## [Task objective]
Copy the records out again in full, keeping them identical.

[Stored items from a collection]
══════════════════════════════
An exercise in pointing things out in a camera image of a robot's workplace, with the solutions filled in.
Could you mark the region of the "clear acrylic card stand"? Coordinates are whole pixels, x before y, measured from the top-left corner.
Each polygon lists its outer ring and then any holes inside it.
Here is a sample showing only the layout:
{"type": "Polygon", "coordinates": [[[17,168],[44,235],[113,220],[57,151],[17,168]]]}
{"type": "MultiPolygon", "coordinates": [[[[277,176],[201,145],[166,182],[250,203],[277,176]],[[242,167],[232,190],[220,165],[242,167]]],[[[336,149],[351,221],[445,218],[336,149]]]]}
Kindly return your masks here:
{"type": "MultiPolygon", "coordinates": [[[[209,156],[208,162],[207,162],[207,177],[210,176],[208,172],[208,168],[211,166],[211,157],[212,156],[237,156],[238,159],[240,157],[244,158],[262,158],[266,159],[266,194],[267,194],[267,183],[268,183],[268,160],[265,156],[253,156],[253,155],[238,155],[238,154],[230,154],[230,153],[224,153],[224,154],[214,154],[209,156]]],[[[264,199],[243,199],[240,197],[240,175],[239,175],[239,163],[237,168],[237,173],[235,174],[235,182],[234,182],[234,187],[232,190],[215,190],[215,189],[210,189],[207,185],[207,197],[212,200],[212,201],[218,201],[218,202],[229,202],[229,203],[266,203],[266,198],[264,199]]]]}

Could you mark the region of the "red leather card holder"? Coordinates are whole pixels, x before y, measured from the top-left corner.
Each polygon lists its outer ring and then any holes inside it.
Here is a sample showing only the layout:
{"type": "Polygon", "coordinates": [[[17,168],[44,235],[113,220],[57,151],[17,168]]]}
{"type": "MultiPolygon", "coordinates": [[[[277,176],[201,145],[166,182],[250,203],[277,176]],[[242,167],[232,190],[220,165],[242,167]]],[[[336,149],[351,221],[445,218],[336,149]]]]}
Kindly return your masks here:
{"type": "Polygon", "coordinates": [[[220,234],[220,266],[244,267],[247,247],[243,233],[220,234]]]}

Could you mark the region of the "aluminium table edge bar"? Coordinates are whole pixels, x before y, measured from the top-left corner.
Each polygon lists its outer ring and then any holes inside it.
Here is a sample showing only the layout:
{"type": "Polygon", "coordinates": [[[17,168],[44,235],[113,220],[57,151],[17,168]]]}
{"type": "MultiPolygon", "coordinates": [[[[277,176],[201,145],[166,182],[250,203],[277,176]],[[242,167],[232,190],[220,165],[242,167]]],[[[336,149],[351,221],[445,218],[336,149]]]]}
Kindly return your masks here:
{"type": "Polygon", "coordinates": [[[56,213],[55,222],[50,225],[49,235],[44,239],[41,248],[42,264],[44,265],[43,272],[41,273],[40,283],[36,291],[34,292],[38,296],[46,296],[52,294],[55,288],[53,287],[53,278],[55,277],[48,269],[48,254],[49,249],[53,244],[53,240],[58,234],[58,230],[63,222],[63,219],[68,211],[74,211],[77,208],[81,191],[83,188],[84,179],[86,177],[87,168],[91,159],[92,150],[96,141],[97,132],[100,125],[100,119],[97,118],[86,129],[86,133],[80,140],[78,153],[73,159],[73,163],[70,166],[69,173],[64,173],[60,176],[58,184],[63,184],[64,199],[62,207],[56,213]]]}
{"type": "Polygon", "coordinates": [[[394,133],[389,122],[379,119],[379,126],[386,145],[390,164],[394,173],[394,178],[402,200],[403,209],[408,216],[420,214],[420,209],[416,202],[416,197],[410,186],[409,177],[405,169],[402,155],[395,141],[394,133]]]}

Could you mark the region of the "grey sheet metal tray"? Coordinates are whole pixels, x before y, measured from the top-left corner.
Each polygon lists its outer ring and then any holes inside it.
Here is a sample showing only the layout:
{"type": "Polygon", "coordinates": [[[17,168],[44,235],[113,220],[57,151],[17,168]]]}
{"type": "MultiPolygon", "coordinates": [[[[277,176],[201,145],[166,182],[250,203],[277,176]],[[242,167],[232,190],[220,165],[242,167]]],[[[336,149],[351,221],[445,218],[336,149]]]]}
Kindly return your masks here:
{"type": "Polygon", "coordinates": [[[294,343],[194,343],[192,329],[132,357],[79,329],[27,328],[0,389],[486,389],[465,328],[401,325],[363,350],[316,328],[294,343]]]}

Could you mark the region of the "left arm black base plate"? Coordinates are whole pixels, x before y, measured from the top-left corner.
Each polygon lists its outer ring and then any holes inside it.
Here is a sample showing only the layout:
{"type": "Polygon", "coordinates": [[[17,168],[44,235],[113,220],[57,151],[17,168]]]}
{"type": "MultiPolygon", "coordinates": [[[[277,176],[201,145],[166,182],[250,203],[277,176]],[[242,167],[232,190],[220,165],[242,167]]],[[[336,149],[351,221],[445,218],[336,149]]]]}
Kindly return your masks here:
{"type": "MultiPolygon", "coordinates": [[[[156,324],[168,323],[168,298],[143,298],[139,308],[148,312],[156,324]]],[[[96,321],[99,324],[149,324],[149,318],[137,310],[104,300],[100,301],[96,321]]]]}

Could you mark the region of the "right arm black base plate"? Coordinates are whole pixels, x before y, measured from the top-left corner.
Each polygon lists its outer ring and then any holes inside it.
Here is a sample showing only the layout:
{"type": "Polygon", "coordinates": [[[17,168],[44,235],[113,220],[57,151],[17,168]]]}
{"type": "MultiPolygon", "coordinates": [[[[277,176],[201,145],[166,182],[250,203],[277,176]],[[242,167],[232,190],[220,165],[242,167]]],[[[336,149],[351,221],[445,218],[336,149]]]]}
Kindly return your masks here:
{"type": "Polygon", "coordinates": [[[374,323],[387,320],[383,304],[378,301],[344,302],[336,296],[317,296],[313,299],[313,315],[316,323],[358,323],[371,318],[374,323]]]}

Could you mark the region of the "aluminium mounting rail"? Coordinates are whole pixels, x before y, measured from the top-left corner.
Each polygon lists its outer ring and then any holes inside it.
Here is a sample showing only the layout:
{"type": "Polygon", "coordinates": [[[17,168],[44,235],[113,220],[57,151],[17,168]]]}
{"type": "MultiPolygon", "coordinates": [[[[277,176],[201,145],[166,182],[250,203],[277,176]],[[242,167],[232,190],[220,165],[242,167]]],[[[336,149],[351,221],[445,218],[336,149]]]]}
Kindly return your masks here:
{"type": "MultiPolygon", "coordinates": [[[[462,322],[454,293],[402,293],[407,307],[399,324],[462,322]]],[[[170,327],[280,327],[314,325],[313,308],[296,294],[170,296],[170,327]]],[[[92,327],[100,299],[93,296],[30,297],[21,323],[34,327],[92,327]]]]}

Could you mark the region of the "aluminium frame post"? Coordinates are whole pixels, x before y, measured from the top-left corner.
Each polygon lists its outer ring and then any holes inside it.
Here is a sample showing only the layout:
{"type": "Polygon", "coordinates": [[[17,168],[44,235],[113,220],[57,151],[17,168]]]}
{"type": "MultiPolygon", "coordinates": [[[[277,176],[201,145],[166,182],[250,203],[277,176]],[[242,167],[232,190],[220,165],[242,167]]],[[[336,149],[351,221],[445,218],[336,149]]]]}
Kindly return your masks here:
══════════════════════════════
## [Output below]
An exercise in pointing things out in a camera image of a robot's workplace, with the solutions filled in.
Could you mark the region of the "clear acrylic card stand"? Coordinates are whole pixels, x before y, measured from the top-left corner.
Each polygon lists its outer ring and then any holes inside it.
Here is a sample showing only the layout:
{"type": "Polygon", "coordinates": [[[17,168],[44,235],[113,220],[57,151],[17,168]]]}
{"type": "MultiPolygon", "coordinates": [[[[277,176],[201,145],[166,182],[250,203],[277,176]],[[242,167],[232,190],[220,165],[242,167]]],[[[336,149],[351,221],[445,218],[336,149]]]]}
Kindly return your masks here:
{"type": "MultiPolygon", "coordinates": [[[[209,156],[208,162],[207,162],[207,177],[210,176],[208,172],[208,168],[211,166],[211,157],[212,156],[237,156],[238,159],[240,157],[244,158],[262,158],[266,159],[266,194],[267,194],[267,183],[268,183],[268,160],[265,156],[253,156],[253,155],[238,155],[238,154],[230,154],[230,153],[224,153],[224,154],[214,154],[209,156]]],[[[264,199],[243,199],[240,197],[240,175],[239,175],[239,163],[237,168],[237,173],[235,174],[235,182],[234,182],[234,187],[232,190],[215,190],[215,189],[210,189],[207,185],[207,197],[212,200],[212,201],[218,201],[218,202],[229,202],[229,203],[266,203],[266,198],[264,199]]]]}

Could you mark the region of the "red leather card holder"? Coordinates are whole pixels, x before y, measured from the top-left corner.
Each polygon lists its outer ring and then any holes inside it.
Here is a sample showing only the layout:
{"type": "Polygon", "coordinates": [[[17,168],[44,235],[113,220],[57,151],[17,168]]]}
{"type": "MultiPolygon", "coordinates": [[[[277,176],[201,145],[166,182],[250,203],[277,176]],[[242,167],[232,190],[220,165],[242,167]]],[[[336,149],[351,221],[445,218],[336,149]]]]}
Kindly return your masks here:
{"type": "Polygon", "coordinates": [[[220,234],[220,266],[244,267],[247,247],[243,233],[220,234]]]}

Could you mark the region of the "aluminium table edge bar"? Coordinates are whole pixels, x before y, measured from the top-left corner.
Each polygon lists its outer ring and then any holes inside it.
Here is a sample showing only the layout:
{"type": "Polygon", "coordinates": [[[17,168],[44,235],[113,220],[57,151],[17,168]]]}
{"type": "MultiPolygon", "coordinates": [[[[277,176],[201,145],[166,182],[250,203],[277,176]],[[242,167],[232,190],[220,165],[242,167]]],[[[336,149],[351,221],[445,218],[336,149]]]]}
Kindly return your masks here:
{"type": "Polygon", "coordinates": [[[56,213],[55,222],[50,225],[49,235],[44,239],[41,248],[42,264],[44,265],[43,272],[41,273],[40,283],[36,291],[34,292],[38,296],[46,296],[52,294],[55,288],[53,287],[53,278],[55,277],[48,269],[48,254],[49,249],[53,244],[53,240],[58,234],[58,230],[63,222],[63,219],[68,211],[74,211],[77,208],[81,191],[83,188],[84,179],[86,177],[87,168],[91,159],[92,150],[96,141],[97,132],[100,125],[100,119],[97,118],[86,129],[86,133],[80,140],[78,153],[73,159],[73,163],[70,166],[69,173],[64,173],[60,176],[58,184],[63,184],[64,199],[62,207],[56,213]]]}
{"type": "Polygon", "coordinates": [[[394,133],[389,122],[379,119],[379,126],[386,145],[390,164],[394,173],[394,178],[402,200],[403,209],[408,216],[420,214],[420,209],[416,202],[416,197],[410,186],[409,177],[405,169],[402,155],[395,141],[394,133]]]}

Could you mark the region of the "grey sheet metal tray"? Coordinates are whole pixels, x before y, measured from the top-left corner.
Each polygon lists its outer ring and then any holes inside it.
Here is a sample showing only the layout:
{"type": "Polygon", "coordinates": [[[17,168],[44,235],[113,220],[57,151],[17,168]]]}
{"type": "MultiPolygon", "coordinates": [[[[277,176],[201,145],[166,182],[250,203],[277,176]],[[242,167],[232,190],[220,165],[242,167]]],[[[336,149],[351,221],[445,218],[336,149]]]]}
Kindly return your masks here:
{"type": "Polygon", "coordinates": [[[294,343],[194,343],[192,329],[132,357],[79,329],[27,328],[0,389],[486,389],[465,328],[401,325],[363,350],[316,328],[294,343]]]}

Could you mark the region of the "left arm black base plate"? Coordinates are whole pixels, x before y, measured from the top-left corner.
Each polygon lists its outer ring and then any holes inside it.
Here is a sample showing only the layout:
{"type": "Polygon", "coordinates": [[[17,168],[44,235],[113,220],[57,151],[17,168]]]}
{"type": "MultiPolygon", "coordinates": [[[[277,176],[201,145],[166,182],[250,203],[277,176]],[[242,167],[232,190],[220,165],[242,167]]],[[[336,149],[351,221],[445,218],[336,149]]]]}
Kindly return your masks here:
{"type": "MultiPolygon", "coordinates": [[[[156,324],[168,323],[168,298],[143,298],[139,308],[148,312],[156,324]]],[[[96,321],[99,324],[149,324],[149,318],[137,310],[104,300],[100,301],[96,321]]]]}

Could you mark the region of the "right arm black base plate"? Coordinates are whole pixels, x before y, measured from the top-left corner.
Each polygon lists its outer ring and then any holes inside it.
Here is a sample showing only the layout:
{"type": "Polygon", "coordinates": [[[17,168],[44,235],[113,220],[57,151],[17,168]]]}
{"type": "MultiPolygon", "coordinates": [[[[277,176],[201,145],[166,182],[250,203],[277,176]],[[242,167],[232,190],[220,165],[242,167]]],[[[336,149],[351,221],[445,218],[336,149]]]]}
Kindly return your masks here:
{"type": "Polygon", "coordinates": [[[374,323],[387,320],[383,304],[378,301],[344,302],[336,296],[317,296],[313,299],[313,315],[316,323],[358,323],[371,318],[374,323]]]}

Could you mark the region of the "aluminium mounting rail"? Coordinates are whole pixels, x before y, measured from the top-left corner.
Each polygon lists its outer ring and then any holes inside it.
Here is a sample showing only the layout:
{"type": "Polygon", "coordinates": [[[17,168],[44,235],[113,220],[57,151],[17,168]]]}
{"type": "MultiPolygon", "coordinates": [[[[277,176],[201,145],[166,182],[250,203],[277,176]],[[242,167],[232,190],[220,165],[242,167]]],[[[336,149],[351,221],[445,218],[336,149]]]]}
Kindly return your masks here:
{"type": "MultiPolygon", "coordinates": [[[[462,322],[454,293],[402,293],[407,307],[399,324],[462,322]]],[[[170,327],[280,327],[314,325],[313,308],[296,294],[170,296],[170,327]]],[[[92,327],[100,299],[93,296],[30,297],[21,323],[34,327],[92,327]]]]}

Could you mark the region of the "aluminium frame post"? Coordinates are whole pixels, x before y, measured from the top-left corner.
Each polygon lists its outer ring and then any holes inside it.
Here is a sample showing only the layout:
{"type": "Polygon", "coordinates": [[[17,168],[44,235],[113,220],[57,151],[17,168]]]}
{"type": "MultiPolygon", "coordinates": [[[[277,176],[201,145],[166,182],[250,203],[277,176]],[[242,167],[232,190],[220,165],[242,167]]],[[[336,149],[351,221],[445,218],[336,149]]]]}
Kindly return your masks here:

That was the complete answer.